3 days enjoying freedom and beauty in a still very preserved place
The Tatacoa desert was one of those great surprises you get during a trip. We had read of it in a guide without really wanting to see pictures so that we wouldn’t know what to expect, like for the rest of the places we go to. Except this implies that you indeed don’t really know if this will turn out to be a good thing or a bad thing.
We took the car, wondering if we would end up in a miniature desert designed for tourists, missed the entrance several times (despite a GPS, yes), went back and forth but eventually got there. And because on top of not getting infos on the places we go to we never book hotels, we arrived in the town of Villa Vieja not really knowing where we were and what to do next. Was this the desert already? Should we get a hotel here or keep going? We went with option B and ended up not regretting it.
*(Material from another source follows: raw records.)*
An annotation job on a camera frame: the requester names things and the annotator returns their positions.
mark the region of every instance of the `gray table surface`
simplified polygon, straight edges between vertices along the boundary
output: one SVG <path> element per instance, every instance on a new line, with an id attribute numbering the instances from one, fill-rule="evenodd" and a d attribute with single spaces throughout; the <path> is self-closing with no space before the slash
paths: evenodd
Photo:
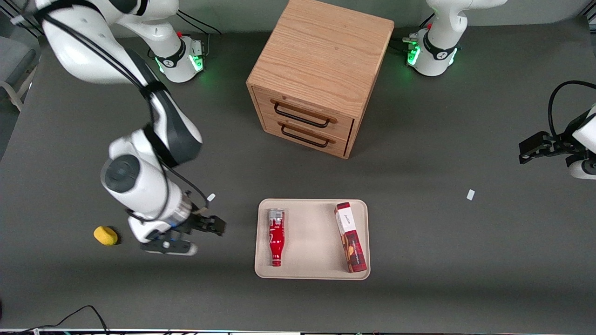
<path id="1" fill-rule="evenodd" d="M 517 144 L 547 130 L 553 88 L 595 78 L 585 19 L 471 27 L 437 78 L 390 52 L 347 161 L 261 130 L 244 81 L 267 36 L 214 36 L 205 73 L 166 82 L 204 137 L 178 170 L 217 194 L 211 212 L 229 222 L 223 237 L 192 235 L 191 258 L 142 252 L 100 184 L 109 143 L 148 120 L 141 96 L 81 82 L 45 50 L 0 163 L 1 326 L 93 304 L 112 328 L 596 332 L 596 184 L 570 177 L 561 156 L 517 161 Z M 566 88 L 558 128 L 594 102 Z M 370 277 L 257 277 L 257 206 L 276 197 L 365 201 Z M 124 243 L 101 246 L 98 225 Z M 64 326 L 99 323 L 87 312 Z"/>

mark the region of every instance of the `red bottle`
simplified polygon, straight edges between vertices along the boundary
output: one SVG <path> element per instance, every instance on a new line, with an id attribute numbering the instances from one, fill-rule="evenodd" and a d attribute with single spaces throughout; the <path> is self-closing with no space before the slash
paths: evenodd
<path id="1" fill-rule="evenodd" d="M 284 221 L 283 209 L 269 209 L 269 247 L 271 248 L 271 265 L 281 266 L 281 251 L 284 249 Z"/>

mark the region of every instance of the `wooden drawer cabinet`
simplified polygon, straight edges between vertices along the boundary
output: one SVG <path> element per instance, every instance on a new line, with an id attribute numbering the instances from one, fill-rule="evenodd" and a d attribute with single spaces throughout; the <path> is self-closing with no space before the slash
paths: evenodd
<path id="1" fill-rule="evenodd" d="M 290 0 L 246 84 L 263 130 L 348 158 L 393 22 Z"/>

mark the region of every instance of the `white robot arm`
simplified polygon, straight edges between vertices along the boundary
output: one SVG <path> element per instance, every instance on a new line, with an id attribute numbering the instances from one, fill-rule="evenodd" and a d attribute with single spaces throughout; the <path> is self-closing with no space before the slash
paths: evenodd
<path id="1" fill-rule="evenodd" d="M 571 176 L 579 179 L 596 179 L 596 104 L 572 120 L 564 132 L 557 134 L 552 123 L 552 104 L 557 92 L 570 84 L 596 89 L 593 83 L 570 80 L 560 84 L 551 94 L 548 103 L 548 124 L 551 133 L 537 132 L 519 144 L 520 164 L 538 157 L 568 154 L 567 167 Z"/>
<path id="2" fill-rule="evenodd" d="M 453 63 L 457 43 L 468 26 L 463 11 L 500 6 L 507 0 L 426 0 L 435 19 L 403 41 L 411 43 L 407 65 L 425 76 L 441 75 Z"/>
<path id="3" fill-rule="evenodd" d="M 202 144 L 198 129 L 180 111 L 147 63 L 118 44 L 108 26 L 116 21 L 134 27 L 136 32 L 151 30 L 151 39 L 149 34 L 143 38 L 150 41 L 158 57 L 163 56 L 165 75 L 174 81 L 188 80 L 198 72 L 193 66 L 194 55 L 186 57 L 185 45 L 194 41 L 179 38 L 167 23 L 134 22 L 155 19 L 161 13 L 171 15 L 178 9 L 178 2 L 37 0 L 36 5 L 39 9 L 34 16 L 67 71 L 92 83 L 132 82 L 150 106 L 151 123 L 113 141 L 110 159 L 101 171 L 103 186 L 129 209 L 129 225 L 142 243 L 141 248 L 148 252 L 193 255 L 197 248 L 182 240 L 183 234 L 193 229 L 223 234 L 225 223 L 216 216 L 201 216 L 202 211 L 169 180 L 165 171 L 167 168 L 176 174 L 175 166 L 197 157 Z M 144 13 L 138 15 L 143 6 Z M 121 10 L 136 14 L 123 14 Z M 207 207 L 210 199 L 199 193 Z"/>

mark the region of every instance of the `yellow sponge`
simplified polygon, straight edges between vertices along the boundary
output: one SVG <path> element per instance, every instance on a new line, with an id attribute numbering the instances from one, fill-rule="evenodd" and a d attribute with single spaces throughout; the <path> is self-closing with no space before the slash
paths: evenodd
<path id="1" fill-rule="evenodd" d="M 105 246 L 113 246 L 118 243 L 118 234 L 110 227 L 99 226 L 93 232 L 93 236 Z"/>

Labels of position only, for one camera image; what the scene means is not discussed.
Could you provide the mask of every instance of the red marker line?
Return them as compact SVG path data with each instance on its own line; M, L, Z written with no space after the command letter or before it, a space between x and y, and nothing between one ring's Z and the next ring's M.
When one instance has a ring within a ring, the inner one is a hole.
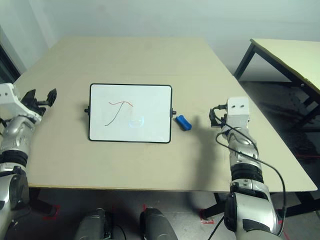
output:
M120 101L120 102L116 102L116 103L111 103L111 102L109 102L109 104L111 104L111 105L116 105L116 104L121 104L121 103L127 103L127 104L129 104L131 107L133 107L133 105L132 105L130 102L128 102L128 101Z

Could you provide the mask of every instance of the metal table frame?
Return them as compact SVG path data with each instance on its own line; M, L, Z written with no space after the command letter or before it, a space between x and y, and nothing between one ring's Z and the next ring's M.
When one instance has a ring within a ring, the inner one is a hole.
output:
M248 50L246 51L243 59L241 60L239 66L234 72L234 77L240 82L240 78L244 71L246 70L248 64L250 63L253 56L258 54L260 57L262 57L264 60L266 60L269 64L271 64L273 67L275 67L280 73L285 75L290 81L290 85L292 87L299 87L301 90L303 90L307 95L308 98L303 102L305 107L310 106L313 102L317 103L317 106L314 107L306 116L304 116L303 119L301 119L299 122L297 122L292 128L291 132L320 132L320 128L314 128L314 127L303 127L306 125L310 120L315 118L317 115L320 114L320 94L312 87L310 87L308 84L306 84L303 79L300 79L298 76L296 76L290 69L283 66L282 63L274 59L272 56L270 56L268 53L266 53L263 49L261 49L258 45L254 44L253 42L249 46Z

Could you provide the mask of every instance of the drawing on whiteboard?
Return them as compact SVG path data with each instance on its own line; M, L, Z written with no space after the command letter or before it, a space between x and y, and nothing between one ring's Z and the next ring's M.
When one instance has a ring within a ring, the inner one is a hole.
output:
M109 122L108 124L106 124L106 125L104 125L104 126L109 126L110 124L112 124L112 122L113 122L113 121L116 119L116 117L118 116L118 113L120 112L123 104L126 104L126 103L129 104L131 107L133 107L133 105L132 105L130 102L128 102L128 101L119 101L119 102L116 102L116 103L109 102L109 104L111 104L111 105L117 105L117 104L121 104L121 105L120 105L118 111L116 112L114 118L111 120L111 122Z

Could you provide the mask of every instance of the black whiteboard frame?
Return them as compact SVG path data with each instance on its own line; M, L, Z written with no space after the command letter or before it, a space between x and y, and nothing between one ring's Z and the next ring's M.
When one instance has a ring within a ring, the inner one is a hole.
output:
M150 144L168 144L171 142L171 125L172 120L170 119L170 129L169 129L169 141L119 141L119 140L94 140L90 138L90 122L91 122L91 87L92 85L121 85L121 86L165 86L170 87L171 94L170 94L170 118L172 119L172 86L168 84L122 84L122 83L91 83L90 84L90 91L89 91L89 109L88 109L88 115L89 115L89 129L88 129L88 139L92 142L119 142L119 143L150 143Z

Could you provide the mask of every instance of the whiteboard clip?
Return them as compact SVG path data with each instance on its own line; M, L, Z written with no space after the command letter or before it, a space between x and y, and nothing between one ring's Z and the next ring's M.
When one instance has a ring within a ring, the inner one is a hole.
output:
M173 108L170 109L170 118L177 114L177 111L174 111Z
M88 108L84 109L84 112L88 114L88 116L90 115L90 106L88 106Z

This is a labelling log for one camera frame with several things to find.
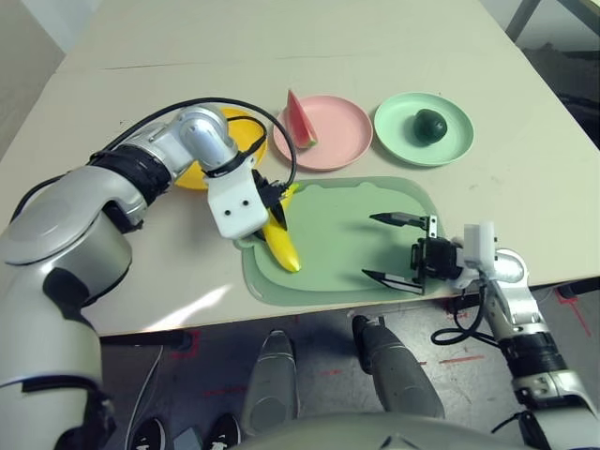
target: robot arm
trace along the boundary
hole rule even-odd
[[[455,289],[465,289],[473,282],[484,288],[480,308],[513,375],[517,401],[527,408],[519,416],[524,442],[540,449],[597,448],[597,411],[550,334],[529,290],[525,262],[513,250],[496,249],[493,224],[465,225],[464,242],[459,244],[437,236],[435,216],[382,213],[372,218],[419,227],[426,237],[412,247],[414,279],[365,271],[370,277],[407,292],[422,293],[426,278],[446,280]]]
[[[268,219],[251,154],[227,119],[189,106],[169,124],[142,127],[67,173],[0,235],[0,436],[10,449],[93,449],[113,430],[101,392],[100,346],[81,314],[131,264],[123,233],[192,164],[208,179],[208,201],[224,237]],[[283,188],[269,185],[272,191]]]

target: watermelon slice
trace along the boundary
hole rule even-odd
[[[285,120],[288,131],[292,135],[293,144],[301,149],[307,149],[317,143],[317,133],[312,127],[307,114],[304,112],[300,100],[292,90],[288,91],[288,107]]]

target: green cutting board
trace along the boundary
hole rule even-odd
[[[256,237],[236,242],[247,287],[256,298],[280,306],[415,298],[384,287],[361,269],[414,276],[411,246],[425,232],[386,225],[369,216],[394,211],[437,214],[421,187],[396,177],[310,180],[300,185],[286,212],[300,272],[291,274],[281,268]],[[442,227],[438,233],[443,235]],[[430,281],[427,288],[436,286]]]

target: shoe
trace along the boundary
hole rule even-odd
[[[223,414],[215,421],[204,443],[208,450],[225,450],[242,441],[242,433],[232,414]]]
[[[360,368],[367,375],[371,375],[371,361],[368,359],[365,342],[363,341],[363,330],[367,326],[368,319],[365,316],[354,316],[352,319],[352,335],[354,336],[354,346],[358,353],[358,362]]]
[[[156,418],[144,420],[136,429],[129,450],[165,450],[165,427]]]

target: table
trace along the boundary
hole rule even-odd
[[[302,38],[289,36],[293,22]],[[457,163],[414,168],[375,140],[353,165],[299,178],[409,178],[428,192],[449,236],[494,220],[500,244],[528,263],[532,285],[600,273],[598,151],[476,0],[105,0],[0,163],[0,221],[36,182],[83,164],[166,104],[219,95],[277,113],[288,87],[343,96],[369,113],[404,91],[452,99],[475,128],[472,151]],[[261,169],[284,179],[288,166],[270,154]],[[159,198],[128,239],[129,274],[84,311],[101,335],[348,306],[255,299],[238,250],[220,238],[198,192]]]

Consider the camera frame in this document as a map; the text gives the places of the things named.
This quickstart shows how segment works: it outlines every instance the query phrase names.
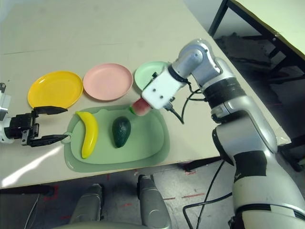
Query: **white wall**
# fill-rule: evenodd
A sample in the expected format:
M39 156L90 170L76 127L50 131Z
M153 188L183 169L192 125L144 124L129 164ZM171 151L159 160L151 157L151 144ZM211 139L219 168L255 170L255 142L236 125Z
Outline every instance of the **white wall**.
M212 21L218 11L222 0L183 0L195 18L201 23L205 30L209 30ZM214 38L231 35L236 32L241 36L258 35L247 22L228 9Z

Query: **pink plate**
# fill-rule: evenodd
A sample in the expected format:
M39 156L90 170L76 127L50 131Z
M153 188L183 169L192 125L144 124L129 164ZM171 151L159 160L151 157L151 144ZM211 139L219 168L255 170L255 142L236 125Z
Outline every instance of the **pink plate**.
M83 79L85 91L99 100L115 100L131 88L131 72L117 63L103 63L91 68Z

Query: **green avocado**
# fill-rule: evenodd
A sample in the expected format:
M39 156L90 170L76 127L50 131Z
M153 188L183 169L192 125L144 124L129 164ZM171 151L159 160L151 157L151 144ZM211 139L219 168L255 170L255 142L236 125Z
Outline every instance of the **green avocado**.
M121 116L114 120L112 124L112 134L116 147L120 148L125 145L130 136L131 130L132 125L128 118Z

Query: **banana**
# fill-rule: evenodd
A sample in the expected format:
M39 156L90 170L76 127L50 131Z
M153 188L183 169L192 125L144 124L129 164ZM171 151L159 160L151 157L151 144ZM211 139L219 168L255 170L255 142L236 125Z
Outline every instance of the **banana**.
M86 135L82 144L81 157L86 159L93 152L99 129L95 117L89 112L75 112L86 126Z

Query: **green cutting board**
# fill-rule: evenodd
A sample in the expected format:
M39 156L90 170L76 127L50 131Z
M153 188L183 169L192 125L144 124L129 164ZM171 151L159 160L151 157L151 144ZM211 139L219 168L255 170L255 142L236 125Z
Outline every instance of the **green cutting board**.
M128 105L94 107L83 111L92 113L99 125L99 136L94 151L87 158L81 157L85 126L77 115L71 119L64 139L67 166L77 172L96 172L113 169L152 166L168 155L170 142L165 121L157 110L143 117L133 115ZM126 116L132 125L130 137L121 148L113 143L112 124L115 118Z

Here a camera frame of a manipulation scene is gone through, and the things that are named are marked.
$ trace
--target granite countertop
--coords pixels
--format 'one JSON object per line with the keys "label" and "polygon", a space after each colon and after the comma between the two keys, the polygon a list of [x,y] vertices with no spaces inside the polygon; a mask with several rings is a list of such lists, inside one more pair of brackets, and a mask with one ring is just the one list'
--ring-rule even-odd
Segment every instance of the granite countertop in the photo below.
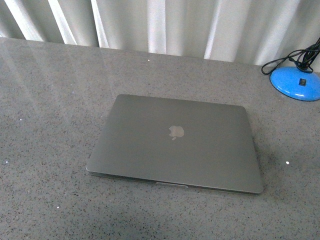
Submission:
{"label": "granite countertop", "polygon": [[[264,192],[94,177],[118,94],[247,109]],[[259,66],[0,38],[0,239],[320,239],[320,101]]]}

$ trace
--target power switch
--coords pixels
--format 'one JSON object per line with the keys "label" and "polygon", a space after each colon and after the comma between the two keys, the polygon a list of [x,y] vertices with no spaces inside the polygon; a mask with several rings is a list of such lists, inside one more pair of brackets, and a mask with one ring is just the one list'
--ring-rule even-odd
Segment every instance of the power switch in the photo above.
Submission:
{"label": "power switch", "polygon": [[299,85],[305,87],[307,83],[306,79],[300,78]]}

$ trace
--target silver laptop
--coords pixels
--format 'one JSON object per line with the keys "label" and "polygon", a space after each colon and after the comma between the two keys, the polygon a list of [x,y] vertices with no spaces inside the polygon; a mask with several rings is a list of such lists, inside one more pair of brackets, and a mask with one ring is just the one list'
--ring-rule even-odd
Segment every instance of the silver laptop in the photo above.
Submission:
{"label": "silver laptop", "polygon": [[95,176],[260,194],[242,106],[118,95],[86,169]]}

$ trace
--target apple logo
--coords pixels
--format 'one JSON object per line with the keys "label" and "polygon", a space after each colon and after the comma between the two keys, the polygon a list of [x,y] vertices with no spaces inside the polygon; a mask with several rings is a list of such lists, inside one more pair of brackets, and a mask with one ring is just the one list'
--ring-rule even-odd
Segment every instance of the apple logo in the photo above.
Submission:
{"label": "apple logo", "polygon": [[169,136],[173,137],[172,140],[175,140],[177,137],[181,138],[185,135],[185,131],[182,126],[171,126],[169,130],[171,131]]}

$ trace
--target laptop
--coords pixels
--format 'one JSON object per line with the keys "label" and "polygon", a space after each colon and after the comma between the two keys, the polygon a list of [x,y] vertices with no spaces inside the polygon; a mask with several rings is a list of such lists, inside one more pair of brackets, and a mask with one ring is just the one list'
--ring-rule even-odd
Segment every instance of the laptop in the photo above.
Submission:
{"label": "laptop", "polygon": [[86,169],[184,188],[263,191],[247,112],[235,105],[118,95]]}

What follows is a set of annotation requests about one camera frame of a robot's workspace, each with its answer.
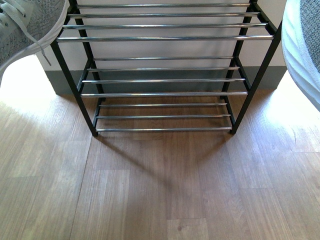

After driving for several minutes we arrived in the long expected desert, and we were blown away by the beauty and the calm. We were alone, driving toward a sun setting on this amazing scenery. We eventually found a hotel, El Peñon de Constantino, thanks to a wooden sign pitched in the middle of nowhere. Litterally. This hotel appeared to us like heaven. Small handmade mud huts, each of them with one square hole as a window. And cherry on the cake, a spring-water swimming pool made thanks to one of these weightlessness phenomenon we pretended to understand.
No photos of the pool unfortunately as it was too much of a blast to remember of taking the camera. The hotel offered the option of camping for a few dollars but we it was too late, we had fallen in love with the huts at first sight. We were lost. We started with one night and of course ended up spending two in this little even of ours. The owner was the best, he even bought avocados exclusively for me after seing I had a weird obsession on these and called a mechanic when the car bailed out on us and we saw ourselves going back home earlier than expected and reimbursing the rental agency for years. Turns out it was just a bolt that needed to be thightened, we are a bit of drama queens.
Anyways, bottom line is: Go to Tatacoa desert.
This looks gorgeous! And those mud huts – omg!